Wright's extensive properties were seized by the revolutionary governments in South Carolina and Georgia. He died in London, and is interred at Westminster Abbey.

== Wright's offspring ==
James F. Cook in his book The Governors of Georgia 1754-2004 states that Sir James Wright (1716–1785) and Sarah Maidman (died 1763) had nine children. They were:

- Sir James Wright (1747-1816), the 2nd Baronet.

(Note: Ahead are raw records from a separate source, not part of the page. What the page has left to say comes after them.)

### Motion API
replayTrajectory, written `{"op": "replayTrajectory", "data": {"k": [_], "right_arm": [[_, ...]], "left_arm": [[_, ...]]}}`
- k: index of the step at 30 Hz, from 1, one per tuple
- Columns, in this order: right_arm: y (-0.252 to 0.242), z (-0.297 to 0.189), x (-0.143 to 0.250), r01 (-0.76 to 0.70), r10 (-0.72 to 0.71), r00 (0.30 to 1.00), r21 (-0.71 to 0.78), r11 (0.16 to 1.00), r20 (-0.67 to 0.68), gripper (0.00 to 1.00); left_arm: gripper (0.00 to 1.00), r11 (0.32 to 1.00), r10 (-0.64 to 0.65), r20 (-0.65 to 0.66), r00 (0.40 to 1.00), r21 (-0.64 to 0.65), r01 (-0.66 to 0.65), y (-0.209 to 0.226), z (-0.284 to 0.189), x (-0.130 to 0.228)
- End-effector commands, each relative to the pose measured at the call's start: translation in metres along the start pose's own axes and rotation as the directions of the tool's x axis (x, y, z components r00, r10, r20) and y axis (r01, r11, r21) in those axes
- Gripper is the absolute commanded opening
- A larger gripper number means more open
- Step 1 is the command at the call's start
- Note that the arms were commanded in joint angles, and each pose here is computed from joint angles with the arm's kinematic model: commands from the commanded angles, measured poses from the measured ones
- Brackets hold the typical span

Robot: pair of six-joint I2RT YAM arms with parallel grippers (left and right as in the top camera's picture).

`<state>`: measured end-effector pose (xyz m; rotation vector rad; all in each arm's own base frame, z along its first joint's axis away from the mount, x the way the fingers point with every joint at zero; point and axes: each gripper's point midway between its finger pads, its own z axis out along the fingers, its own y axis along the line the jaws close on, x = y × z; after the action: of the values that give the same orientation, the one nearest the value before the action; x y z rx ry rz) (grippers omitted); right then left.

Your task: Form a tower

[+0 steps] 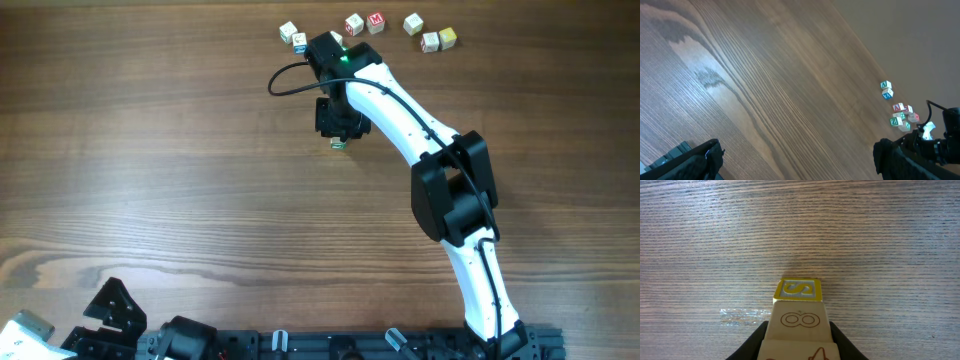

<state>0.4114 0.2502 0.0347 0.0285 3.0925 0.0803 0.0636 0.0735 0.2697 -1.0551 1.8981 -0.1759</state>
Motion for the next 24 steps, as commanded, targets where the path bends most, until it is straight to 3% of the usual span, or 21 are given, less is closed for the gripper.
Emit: {"op": "replayTrajectory", "data": {"k": [1,24], "right_arm": [[0.0056,-0.0076,-0.0055,0.008,-0.007,1.000,-0.030,1.000,0.019,0.13],[0.0061,-0.0076,-0.0029,0.007,-0.007,1.000,-0.035,0.999,0.007,0.13]], "left_arm": [[1.00,1.000,-0.014,0.017,1.000,-0.007,0.014,0.0019,-0.0003,-0.0020],[1.00,1.000,-0.014,0.017,1.000,-0.007,0.014,0.0019,-0.0003,-0.0020]]}}
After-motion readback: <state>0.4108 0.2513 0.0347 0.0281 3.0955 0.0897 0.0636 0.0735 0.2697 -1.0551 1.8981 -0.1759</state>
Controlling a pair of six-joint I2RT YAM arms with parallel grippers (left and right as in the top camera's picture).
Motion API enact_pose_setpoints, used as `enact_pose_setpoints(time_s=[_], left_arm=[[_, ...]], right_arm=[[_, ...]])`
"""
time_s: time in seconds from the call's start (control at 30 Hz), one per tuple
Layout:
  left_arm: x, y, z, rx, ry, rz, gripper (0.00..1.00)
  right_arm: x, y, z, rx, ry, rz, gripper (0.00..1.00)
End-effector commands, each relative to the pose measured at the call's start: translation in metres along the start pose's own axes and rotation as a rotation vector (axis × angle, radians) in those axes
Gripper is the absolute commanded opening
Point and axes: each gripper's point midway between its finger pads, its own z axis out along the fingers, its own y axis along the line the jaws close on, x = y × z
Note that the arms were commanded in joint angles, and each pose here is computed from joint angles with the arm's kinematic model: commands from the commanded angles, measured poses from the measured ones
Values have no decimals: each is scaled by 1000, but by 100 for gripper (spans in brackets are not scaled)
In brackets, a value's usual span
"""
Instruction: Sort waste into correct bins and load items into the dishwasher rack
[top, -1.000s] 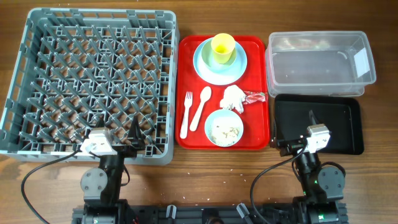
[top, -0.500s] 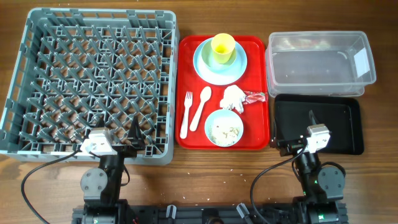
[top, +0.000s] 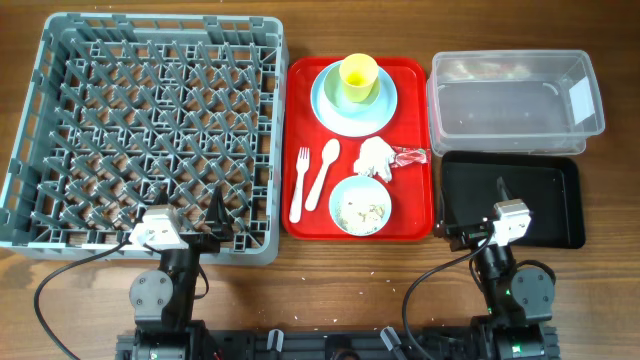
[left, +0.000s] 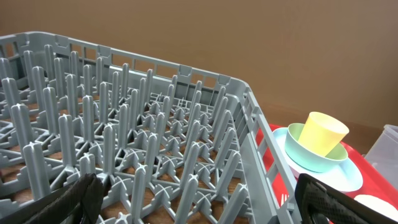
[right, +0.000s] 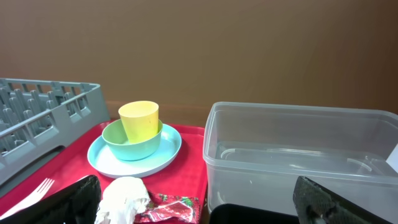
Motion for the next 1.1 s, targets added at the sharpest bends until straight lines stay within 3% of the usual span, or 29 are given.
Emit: enact_pose_setpoints(time_s=[0.0, 0.4, 0.5, 0.6, 0.73, 0.97, 1.07], left_arm=[[2, 0, 0, 2, 3, 16, 100], [2, 0, 0, 2, 3, 16, 100], [-7, 12, -1, -69, -38, 19, 100], [-17, -11, -1, 53, -69, 19, 100], [-18, -36, -10, 180, 7, 16, 100], [-124, -67, -44, 195, 30, 19, 100], [-148, -96, -37, 272, 281, -22, 100]], right_arm=[[-1, -1, 0, 6, -3, -5, 100], [0, -1, 0, 6, -3, -5, 100], [-1, -1, 0, 6, -3, -5, 100], [-1, -1, 0, 6, -3, -5, 100], [-1, -1, 0, 6, -3, -5, 100], [0, -1, 0, 6, -3, -5, 100], [0, -1, 0, 6, -3, -5, 100]])
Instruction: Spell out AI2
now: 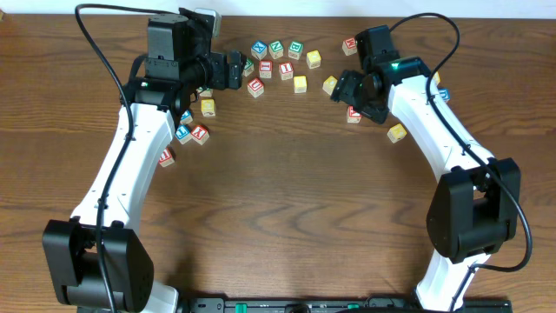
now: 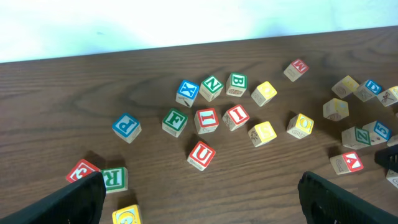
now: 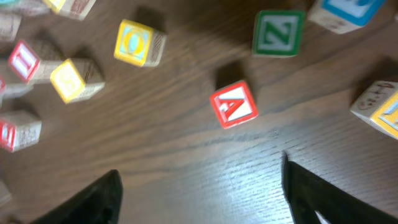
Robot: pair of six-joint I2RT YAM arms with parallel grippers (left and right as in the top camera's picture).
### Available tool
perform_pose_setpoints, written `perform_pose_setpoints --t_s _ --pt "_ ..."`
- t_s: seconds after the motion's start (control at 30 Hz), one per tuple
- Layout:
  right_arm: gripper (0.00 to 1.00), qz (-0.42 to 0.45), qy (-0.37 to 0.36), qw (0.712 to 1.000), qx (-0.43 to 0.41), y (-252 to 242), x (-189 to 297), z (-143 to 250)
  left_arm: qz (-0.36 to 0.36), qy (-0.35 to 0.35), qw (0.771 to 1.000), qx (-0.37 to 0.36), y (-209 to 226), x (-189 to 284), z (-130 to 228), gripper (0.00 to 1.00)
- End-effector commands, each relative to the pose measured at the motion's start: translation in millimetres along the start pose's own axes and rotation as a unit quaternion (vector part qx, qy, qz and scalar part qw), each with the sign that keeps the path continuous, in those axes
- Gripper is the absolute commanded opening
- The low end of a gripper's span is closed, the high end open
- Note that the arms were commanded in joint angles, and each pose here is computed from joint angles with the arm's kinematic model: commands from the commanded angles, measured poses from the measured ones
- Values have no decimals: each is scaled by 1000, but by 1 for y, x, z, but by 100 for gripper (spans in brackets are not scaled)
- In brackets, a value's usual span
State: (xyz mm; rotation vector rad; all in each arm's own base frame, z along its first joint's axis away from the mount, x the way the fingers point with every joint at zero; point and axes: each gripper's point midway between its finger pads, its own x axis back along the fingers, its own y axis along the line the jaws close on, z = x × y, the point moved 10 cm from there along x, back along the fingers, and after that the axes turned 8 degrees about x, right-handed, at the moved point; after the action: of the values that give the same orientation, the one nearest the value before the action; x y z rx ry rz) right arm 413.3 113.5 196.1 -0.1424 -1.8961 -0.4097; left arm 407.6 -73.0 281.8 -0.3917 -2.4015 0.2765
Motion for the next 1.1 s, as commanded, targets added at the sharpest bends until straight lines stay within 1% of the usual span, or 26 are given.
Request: perform_pose_setpoints --t_s 0.0,0.03,0.13,0.2,0.3,0.37,0.53,0.6,0.87,1.07 --pt "72 34 -30 999 21 -2 -7 -6 -1 -10 1000 3 -3 6 -6 98" --pt "70 36 -35 997 51 -1 -11 -8 -1 -8 1000 4 -3 6 -6 98" --pt "70 41 -26 988 144 -1 -27 -8 -3 0 1000 6 -2 6 -4 98" --pt "67 48 -12 983 176 -3 -39 -6 -6 4 1000 7 -2 6 -2 98" --pt "61 53 -2 978 203 -5 -52 -5 -5 4 1000 7 -2 6 -2 98" --pt "57 53 -3 976 213 -6 -57 -6 -5 4 1000 7 -2 6 -2 98" --pt "53 54 -5 973 226 -10 -61 -10 -5 4 1000 7 -2 6 -2 98" --pt "49 56 -3 972 228 -12 -62 -10 -5 4 1000 7 -2 6 -2 98" --pt "48 62 12 971 230 -19 -70 -6 -6 6 1000 7 -2 6 -2 98" --pt "48 65 28 970 234 -22 -86 -1 -6 6 1000 7 -2 6 -2 98"
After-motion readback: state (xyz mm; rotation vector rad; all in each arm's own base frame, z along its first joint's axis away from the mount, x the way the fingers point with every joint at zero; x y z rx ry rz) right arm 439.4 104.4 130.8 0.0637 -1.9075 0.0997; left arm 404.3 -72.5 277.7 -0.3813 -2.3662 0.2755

He married Sarah Williamson Smith, daughter of Captain John Smith and Elizabeth Williamson (other sources such as Burke's Peerage of 1833 incorrectly call her Mary Smith, daughter of John Smith, a former governor of South Carolina) and died without issue.
- Sarah (born 1744), who went with her father Sir James Wright and her brothers James, Alexander, and Charles to Jamaica with other family members, where they were granted land, and later to England to join her father, where she married William Bartram of Norfolk, a Jacobite.
- Alexander (born 1751), who was a Loyalist and lost his American estates. He moved to Jamaica and married Elizabeth Izard, daughter of John Izard and niece of Congressman Ralph Izard. He was the father of Sir James Alexander Wright, the 3rd Baronet and of John Izard Wright, the father of Sir John Wright, the 4th Baronet.
- Charles
- Ann (born 1749), who married British Admiral James Wallace
- Elizabeth
- Charlotte
- Mary (1742-1763)
- Isabella, who married General Thomas Barrow in 1757

==Legacy==
Wright Square in Savannah, Georgia, is named in his honour. Wrightsboro, Georgia is also named after him.